🤖 AI Summary
Existing audio Transformer models capture only pairwise acoustic relationships, limiting their ability to identify distinct sound objects—especially under low-shot conditions. To address this, we propose HG-GraphNet, a graph neural network for audio classification and tagging that jointly encodes local neighborhood graphs and high-order hypergraphs derived from fuzzy C-means clustering. Our approach is the first to integrate local binary relations with fuzzy-clustering-induced high-order cliques, eliminating the need for ImageNet pretraining. Evaluated on three public audio benchmarks, HG-GraphNet consistently outperforms Transformer baselines while reducing parameter count by 30–50%. Crucially, it achieves greater gains in low-resource settings, yielding an average +2.8% improvement in mean Average Precision (mAP). These results demonstrate the effectiveness and generalization advantage of explicitly modeling high-order acoustic object structures.
📝 Abstract
Transformers have set new benchmarks in audio processing tasks, leveraging self-attention mechanisms to capture complex patterns and dependencies within audio data.

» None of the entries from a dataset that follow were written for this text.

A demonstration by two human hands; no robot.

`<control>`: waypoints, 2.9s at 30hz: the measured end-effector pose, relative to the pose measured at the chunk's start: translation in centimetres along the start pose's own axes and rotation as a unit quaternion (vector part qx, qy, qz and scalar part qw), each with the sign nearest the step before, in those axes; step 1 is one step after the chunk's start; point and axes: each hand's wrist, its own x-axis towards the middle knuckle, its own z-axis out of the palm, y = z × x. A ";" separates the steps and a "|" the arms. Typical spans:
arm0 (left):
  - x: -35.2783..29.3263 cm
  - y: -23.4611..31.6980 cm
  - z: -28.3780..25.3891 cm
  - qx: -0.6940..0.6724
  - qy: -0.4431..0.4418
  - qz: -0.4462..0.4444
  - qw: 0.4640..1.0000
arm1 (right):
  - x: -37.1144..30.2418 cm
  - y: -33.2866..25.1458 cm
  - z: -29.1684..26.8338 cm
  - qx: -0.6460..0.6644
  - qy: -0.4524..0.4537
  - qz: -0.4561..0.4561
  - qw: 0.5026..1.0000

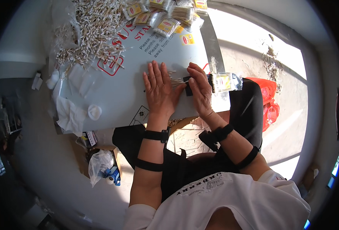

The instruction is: Packaging cotton swabs into small plastic bags.

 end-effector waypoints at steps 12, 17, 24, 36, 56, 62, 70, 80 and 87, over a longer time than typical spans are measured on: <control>-0.1 -2.6 -0.1 -0.431 0.185 -0.104 0.877 | -0.4 0.3 1.8 0.039 0.052 0.011 0.998; 0.3 0.0 0.8 -0.554 0.164 -0.126 0.806 | 0.4 0.0 2.4 0.087 0.038 0.034 0.995; -1.6 -2.3 -1.0 -0.519 0.181 -0.093 0.830 | 0.1 -1.4 -1.5 -0.231 -0.096 -0.124 0.960; -0.2 -1.8 -0.5 -0.586 0.170 -0.103 0.786 | -0.3 -0.1 -1.2 -0.290 -0.210 -0.230 0.905; -1.5 -4.0 -2.3 -0.074 0.075 -0.039 0.994 | 2.1 0.8 1.6 -0.268 -0.084 -0.163 0.946; -3.8 -3.9 -7.7 -0.153 -0.281 -0.023 0.947 | 2.0 1.3 0.1 -0.183 -0.080 -0.127 0.972; -3.6 0.5 -4.9 -0.205 0.099 -0.082 0.970 | 2.0 0.8 0.0 0.016 0.027 0.002 1.000; 1.0 -0.9 -0.1 -0.253 0.173 -0.011 0.952 | 1.8 0.9 0.0 0.073 0.044 0.031 0.996; 2.0 1.5 2.5 -0.555 0.158 -0.118 0.808 | 2.2 1.3 1.5 0.102 0.073 0.027 0.992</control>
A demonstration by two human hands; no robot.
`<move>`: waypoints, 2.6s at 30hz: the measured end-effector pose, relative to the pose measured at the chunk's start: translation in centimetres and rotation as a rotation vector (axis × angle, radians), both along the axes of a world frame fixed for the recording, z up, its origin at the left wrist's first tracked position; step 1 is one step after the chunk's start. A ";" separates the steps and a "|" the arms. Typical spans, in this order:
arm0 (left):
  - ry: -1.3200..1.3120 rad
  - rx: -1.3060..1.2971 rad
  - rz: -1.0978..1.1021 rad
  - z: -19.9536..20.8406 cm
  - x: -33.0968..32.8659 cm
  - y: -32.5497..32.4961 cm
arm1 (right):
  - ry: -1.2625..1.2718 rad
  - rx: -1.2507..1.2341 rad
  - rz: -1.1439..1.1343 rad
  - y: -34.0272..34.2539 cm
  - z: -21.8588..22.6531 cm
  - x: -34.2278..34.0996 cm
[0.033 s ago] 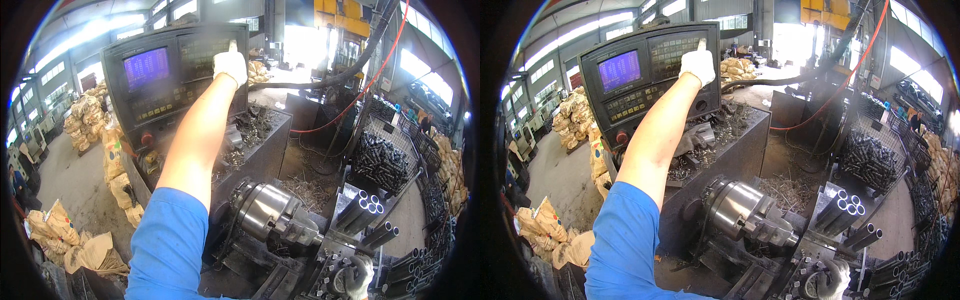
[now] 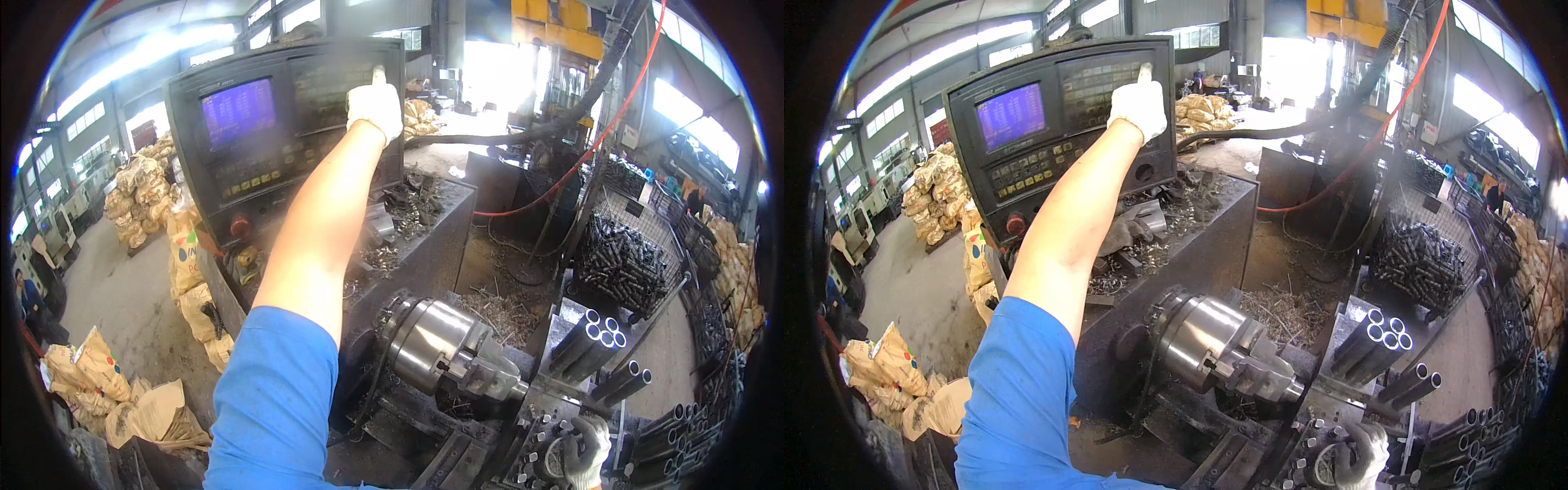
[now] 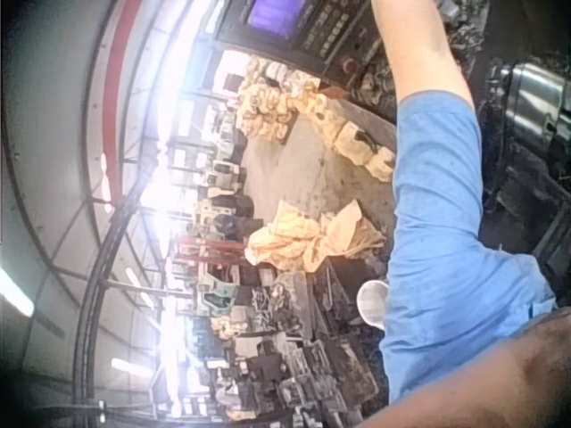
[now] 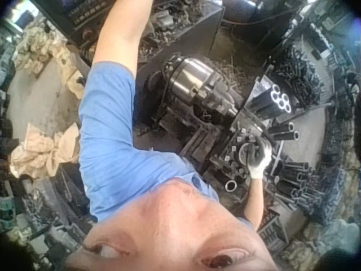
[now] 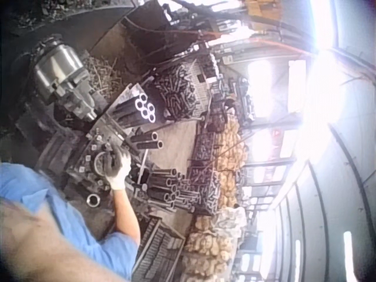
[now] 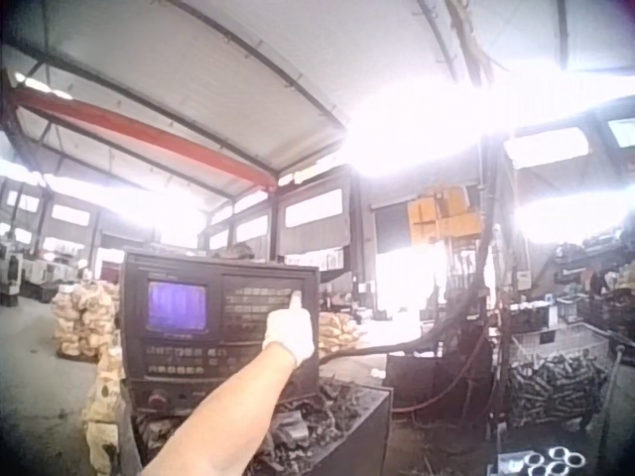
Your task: The person repeatedly picks up metal tubes from a wire basket, inserts them into a CNC lathe chuck, operates the machine controls, and removes the processed parts. The cycle repeats with multiple tubes throughout the clip.
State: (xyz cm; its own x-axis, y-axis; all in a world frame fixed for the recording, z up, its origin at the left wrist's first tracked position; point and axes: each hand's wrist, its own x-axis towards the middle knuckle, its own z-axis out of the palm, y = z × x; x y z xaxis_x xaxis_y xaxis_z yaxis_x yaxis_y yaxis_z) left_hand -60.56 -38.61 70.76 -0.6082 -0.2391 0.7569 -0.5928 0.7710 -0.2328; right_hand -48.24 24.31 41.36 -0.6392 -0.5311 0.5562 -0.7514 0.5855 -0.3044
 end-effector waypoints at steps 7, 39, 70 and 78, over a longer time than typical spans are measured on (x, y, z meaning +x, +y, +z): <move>-0.068 0.022 -0.648 -9.8 0.0 15.3 | -0.037 -0.034 -0.036 0.9 -0.4 -0.4; 0.215 1.403 -0.263 -46.8 39.5 27.6 | -0.900 1.356 0.680 2.5 -14.5 -27.0; -0.575 0.284 -0.714 -28.7 10.6 22.8 | -0.590 0.058 0.042 9.2 3.3 -8.7; -0.702 0.347 -0.725 -26.2 7.3 25.9 | -0.394 0.487 0.233 -2.0 0.7 -15.1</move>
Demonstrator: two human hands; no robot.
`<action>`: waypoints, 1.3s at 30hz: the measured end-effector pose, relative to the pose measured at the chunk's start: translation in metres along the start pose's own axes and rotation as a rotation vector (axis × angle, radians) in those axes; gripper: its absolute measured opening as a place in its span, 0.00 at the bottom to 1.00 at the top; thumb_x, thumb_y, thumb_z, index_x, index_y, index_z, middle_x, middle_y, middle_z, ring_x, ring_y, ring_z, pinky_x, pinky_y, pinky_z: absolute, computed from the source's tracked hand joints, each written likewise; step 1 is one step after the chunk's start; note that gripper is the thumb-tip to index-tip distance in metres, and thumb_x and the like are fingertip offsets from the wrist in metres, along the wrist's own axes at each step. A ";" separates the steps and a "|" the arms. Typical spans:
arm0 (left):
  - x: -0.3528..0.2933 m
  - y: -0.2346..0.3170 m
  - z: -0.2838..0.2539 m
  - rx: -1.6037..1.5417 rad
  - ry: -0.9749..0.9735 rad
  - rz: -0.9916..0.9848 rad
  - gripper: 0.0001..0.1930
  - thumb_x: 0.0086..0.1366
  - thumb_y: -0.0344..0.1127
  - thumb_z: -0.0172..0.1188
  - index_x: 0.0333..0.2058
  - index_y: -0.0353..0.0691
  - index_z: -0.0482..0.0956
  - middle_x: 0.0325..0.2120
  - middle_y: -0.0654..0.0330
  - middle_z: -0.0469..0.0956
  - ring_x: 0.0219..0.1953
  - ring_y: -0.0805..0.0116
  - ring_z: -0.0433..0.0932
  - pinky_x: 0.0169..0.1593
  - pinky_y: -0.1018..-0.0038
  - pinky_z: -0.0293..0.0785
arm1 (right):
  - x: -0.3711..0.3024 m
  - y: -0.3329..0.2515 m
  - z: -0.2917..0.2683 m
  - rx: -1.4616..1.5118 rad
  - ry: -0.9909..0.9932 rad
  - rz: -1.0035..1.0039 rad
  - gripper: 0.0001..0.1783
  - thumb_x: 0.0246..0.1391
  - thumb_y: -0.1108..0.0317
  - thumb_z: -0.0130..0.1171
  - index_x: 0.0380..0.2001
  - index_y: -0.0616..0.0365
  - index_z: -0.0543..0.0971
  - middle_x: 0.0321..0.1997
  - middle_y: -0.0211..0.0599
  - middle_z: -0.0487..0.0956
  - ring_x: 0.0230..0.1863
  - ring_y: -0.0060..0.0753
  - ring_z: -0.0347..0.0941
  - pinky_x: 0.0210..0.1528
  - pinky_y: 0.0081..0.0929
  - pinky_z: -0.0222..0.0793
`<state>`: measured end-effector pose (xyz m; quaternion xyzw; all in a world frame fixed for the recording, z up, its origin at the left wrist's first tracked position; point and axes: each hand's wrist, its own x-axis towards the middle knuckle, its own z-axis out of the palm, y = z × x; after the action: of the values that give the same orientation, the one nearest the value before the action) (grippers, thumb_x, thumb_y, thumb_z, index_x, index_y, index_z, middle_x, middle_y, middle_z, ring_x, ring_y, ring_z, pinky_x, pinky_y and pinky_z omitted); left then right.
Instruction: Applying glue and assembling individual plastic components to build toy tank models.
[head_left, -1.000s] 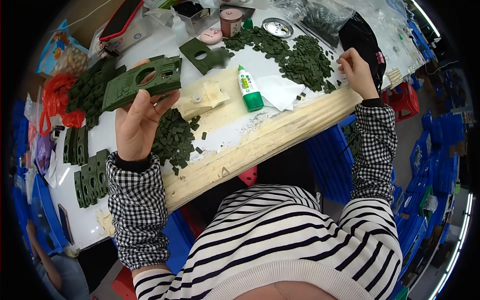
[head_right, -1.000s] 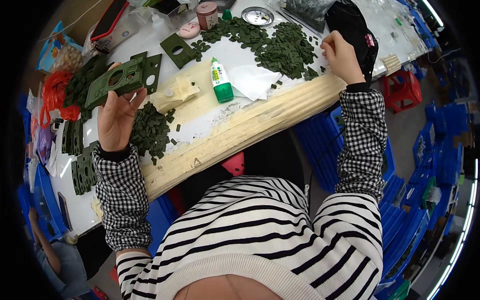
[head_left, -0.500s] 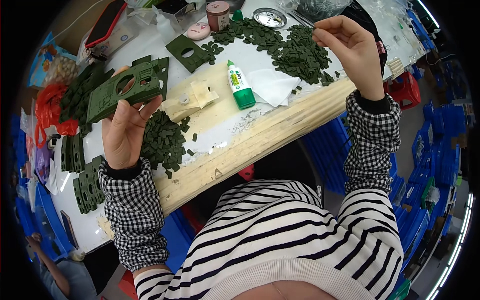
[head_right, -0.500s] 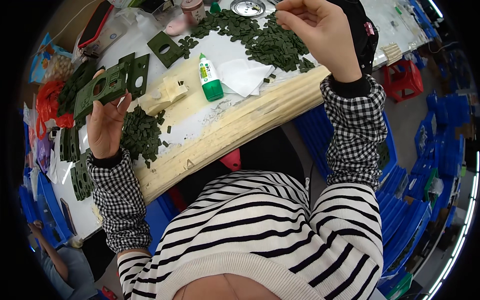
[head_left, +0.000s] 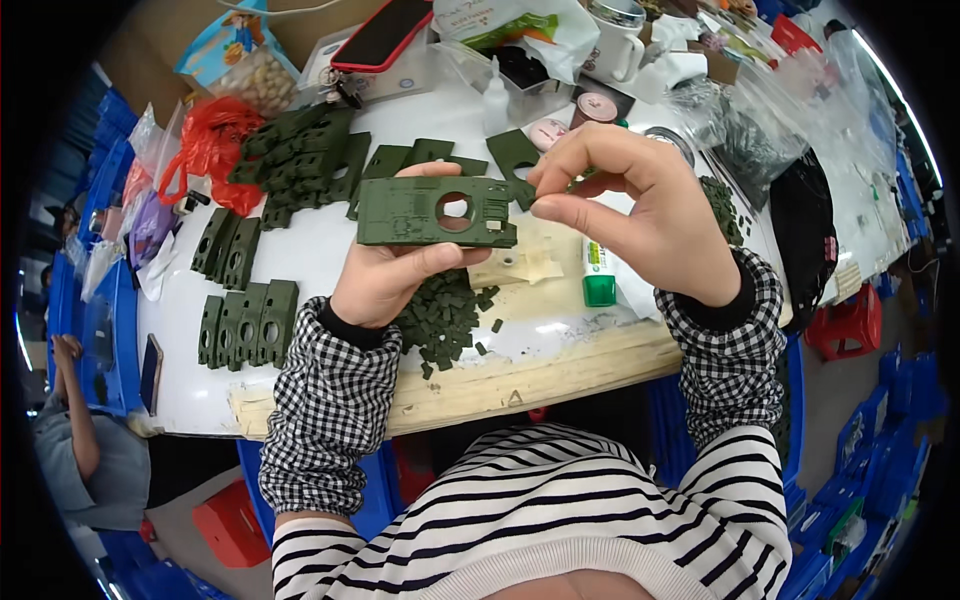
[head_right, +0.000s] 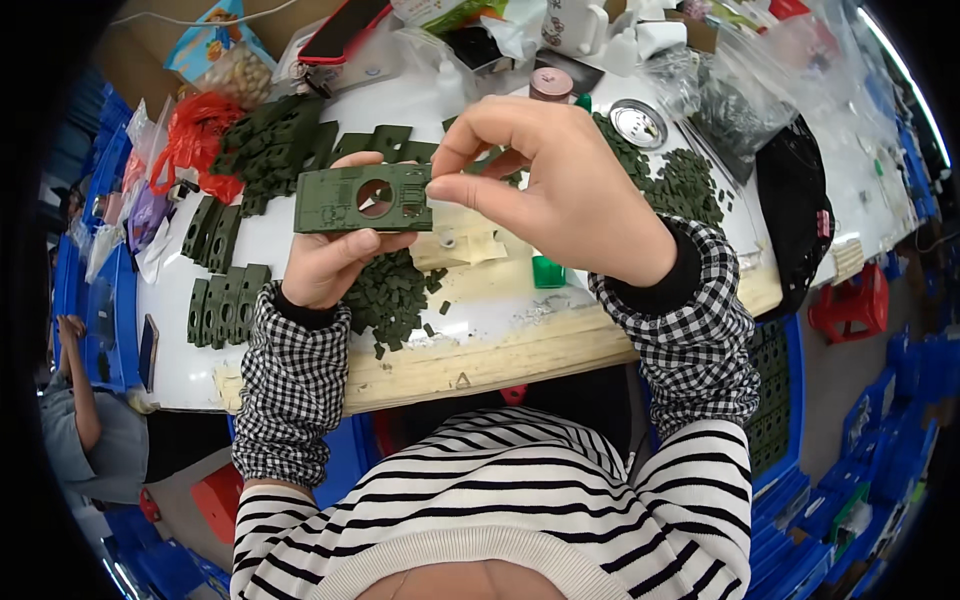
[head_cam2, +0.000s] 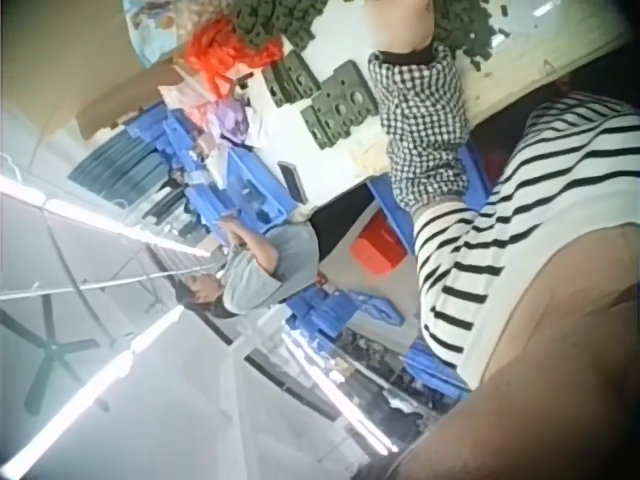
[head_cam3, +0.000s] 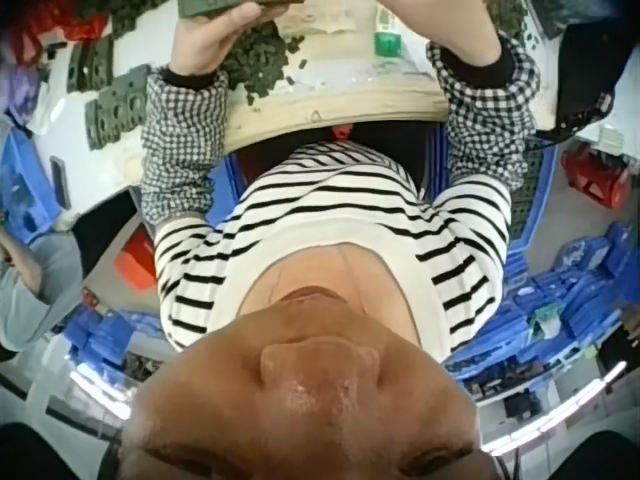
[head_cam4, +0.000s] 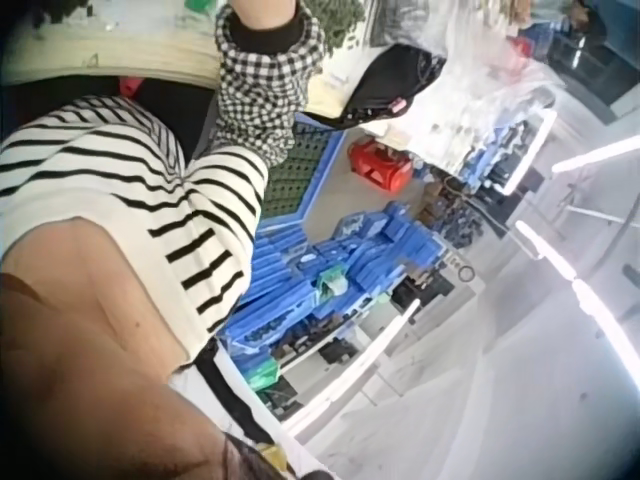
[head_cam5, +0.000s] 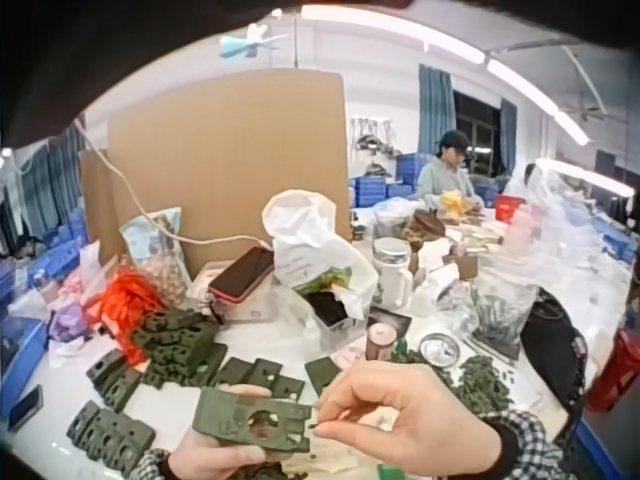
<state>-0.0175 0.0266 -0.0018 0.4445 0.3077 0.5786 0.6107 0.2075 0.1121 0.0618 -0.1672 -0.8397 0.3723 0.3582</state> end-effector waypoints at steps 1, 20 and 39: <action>0.000 0.001 0.000 -0.012 0.011 -0.004 0.33 0.57 0.23 0.62 0.60 0.37 0.58 0.52 0.52 0.69 0.53 0.60 0.73 0.52 0.62 0.77 | 0.005 0.002 0.003 -0.003 -0.033 -0.046 0.06 0.50 0.72 0.63 0.29 0.64 0.78 0.32 0.35 0.79 0.34 0.27 0.75 0.38 0.22 0.72; -0.001 0.006 0.004 -0.027 -0.049 -0.088 0.33 0.57 0.20 0.60 0.61 0.36 0.57 0.48 0.54 0.72 0.49 0.65 0.75 0.52 0.66 0.78 | -0.001 0.026 0.022 0.065 -0.153 0.060 0.05 0.44 0.69 0.64 0.24 0.58 0.78 0.42 0.32 0.74 0.45 0.29 0.70 0.54 0.29 0.61; 0.001 0.003 0.005 0.022 -0.005 -0.107 0.36 0.55 0.22 0.61 0.61 0.34 0.56 0.51 0.51 0.70 0.49 0.64 0.76 0.49 0.63 0.80 | -0.002 0.029 0.026 0.065 -0.126 0.086 0.04 0.42 0.74 0.63 0.22 0.59 0.77 0.41 0.36 0.74 0.46 0.29 0.70 0.53 0.27 0.63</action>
<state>-0.0146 0.0263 0.0033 0.4356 0.3356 0.5406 0.6366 0.1902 0.1172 0.0264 -0.1676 -0.8400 0.4244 0.2935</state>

However, their focus on pairwise interactions limits their ability to process the higher-order relations essential for identifying distinct audio objects. To address this limitation, this work introduces the Local- Higher Order Graph Neural Network (LHGNN), a graph based model that enhances feature understanding by integrating local neighbourhood information with higher-order data from Fuzzy C-Means clusters, thereby capturing a broader spectrum of audio relationships. Evaluation of the model on three publicly available audio datasets shows that it outperforms Transformer-based models across all benchmarks while operating with substantially fewer parameters. Moreover, LHGNN demonstrates a distinct advantage in scenarios lacking ImageNet pretraining, establishing its effectiveness and efficiency in environments where extensive pretraining data is unavailable.